ANOVA (Analysis of Variance) Calculator
Use this ANOVA calculator to test whether the means of three independent groups are significantly different. Enter each group's observations as comma-separated numbers (for example: 10, 12, 14).
This tool performs a one-way ANOVA, reporting between-group and within-group sums of squares, mean squares, the F statistic, and the associated p-value. Results update automatically as you type.
How it works
One-way ANOVA partitions the total variability in the data into variability between groups (SSB) and variability within groups (SSW). The test statistic is:
F = MSB / MSW = (SSB / (k - 1)) / (SSW / (N - k))Where k is the number of groups and N is the total number of observations. A large F suggests that group means differ more than expected by chance. The p-value is computed from the F distribution with (k - 1, N - k) degrees of freedom.
Example
Suppose you have three groups of observations:
- Group 1: 10, 12, 14
- Group 2: 15, 17, 19
- Group 3: 20, 22, 24
Enter these into the calculator. It will compute SSB, SSW, MSB, MSW, the F statistic, and the p-value automatically. If p < 0.05 (typical alpha), you would conclude the group means are significantly different.
Assumptions
- Observations are independent within and across groups.

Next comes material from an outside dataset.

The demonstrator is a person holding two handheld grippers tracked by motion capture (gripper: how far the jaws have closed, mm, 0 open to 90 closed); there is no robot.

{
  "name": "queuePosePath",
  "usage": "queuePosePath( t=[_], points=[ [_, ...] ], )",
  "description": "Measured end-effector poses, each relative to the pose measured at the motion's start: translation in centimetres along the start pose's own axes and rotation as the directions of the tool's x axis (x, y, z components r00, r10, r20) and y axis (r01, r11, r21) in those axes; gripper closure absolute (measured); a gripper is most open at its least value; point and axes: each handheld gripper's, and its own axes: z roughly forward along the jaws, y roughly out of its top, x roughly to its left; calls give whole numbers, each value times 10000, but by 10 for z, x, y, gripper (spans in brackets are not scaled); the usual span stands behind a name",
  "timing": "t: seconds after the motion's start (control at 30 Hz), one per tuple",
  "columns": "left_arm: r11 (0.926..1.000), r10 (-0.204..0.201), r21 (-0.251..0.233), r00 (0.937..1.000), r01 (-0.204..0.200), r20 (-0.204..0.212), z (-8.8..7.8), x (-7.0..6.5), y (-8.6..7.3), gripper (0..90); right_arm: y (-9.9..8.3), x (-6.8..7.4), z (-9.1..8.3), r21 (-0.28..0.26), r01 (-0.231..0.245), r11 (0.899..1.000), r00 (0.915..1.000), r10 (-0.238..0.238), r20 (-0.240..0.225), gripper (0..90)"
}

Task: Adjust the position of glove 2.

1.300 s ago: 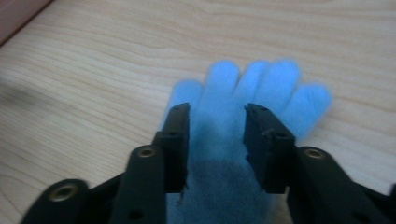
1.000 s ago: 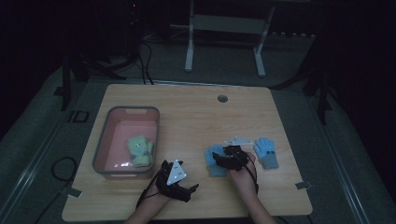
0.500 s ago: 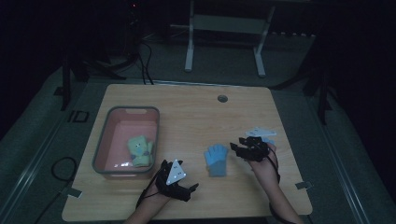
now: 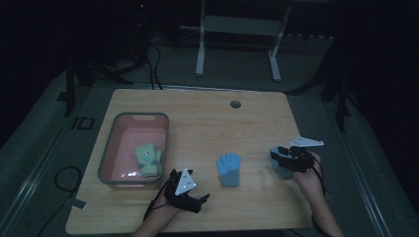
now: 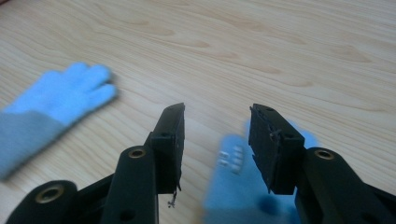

- Each group is normally distributed (robust for moderate deviations when sample sizes are similar).
- Homogeneity of variances (groups have similar variances).
If assumptions are violated, consider transformations, non-parametric alternatives (e.g., Kruskal-Wallis), or Welch's ANOVA for unequal variances.
Interpreting results
Key outputs:
- SSB (Between): Variability due to differences between group means.
- SSW (Within): Variability within each group.
- MSB and MSW: Mean squares (SS divided by degrees of freedom).
- F statistic: Ratio MSB/MSW. Higher values suggest stronger evidence against the null hypothesis (that all group means are equal).
- p-value: Probability of observing an F at least as extreme as the computed one under the null. Small p (e.g., < 0.05) indicates statistical significance.
Frequently Asked Questions
Can I input different numbers of observations per group?
Yes. One-way ANOVA supports unequal sample sizes. The calculator automatically accounts for the different group sizes when computing degrees of freedom and mean squares.
What if a group has non-numeric entries or blanks?
Non-numeric tokens and empty entries are ignored. Make sure each observation is a valid number. If a group becomes empty after filtering invalid entries, it will be excluded from the analysis.
How do I decide significance?
Compare the p-value to your alpha (commonly 0.05). If p < alpha, you reject the null hypothesis that all group means are equal. Remember to check assumptions and consider post-hoc tests to identify which groups differ.
Post-hoc testing
ANOVA tells you if at least one group mean differs, but not which pairs differ. If ANOVA is significant, use post-hoc comparisons (e.g., Tukey's HSD) to identify specific group differences while controlling family-wise error.
References
- Field, A., Miles, J., & Field, Z. (2012). Discovering Statistics Using R.
- Any standard statistics textbook covering one-way ANOVA and F-distribution.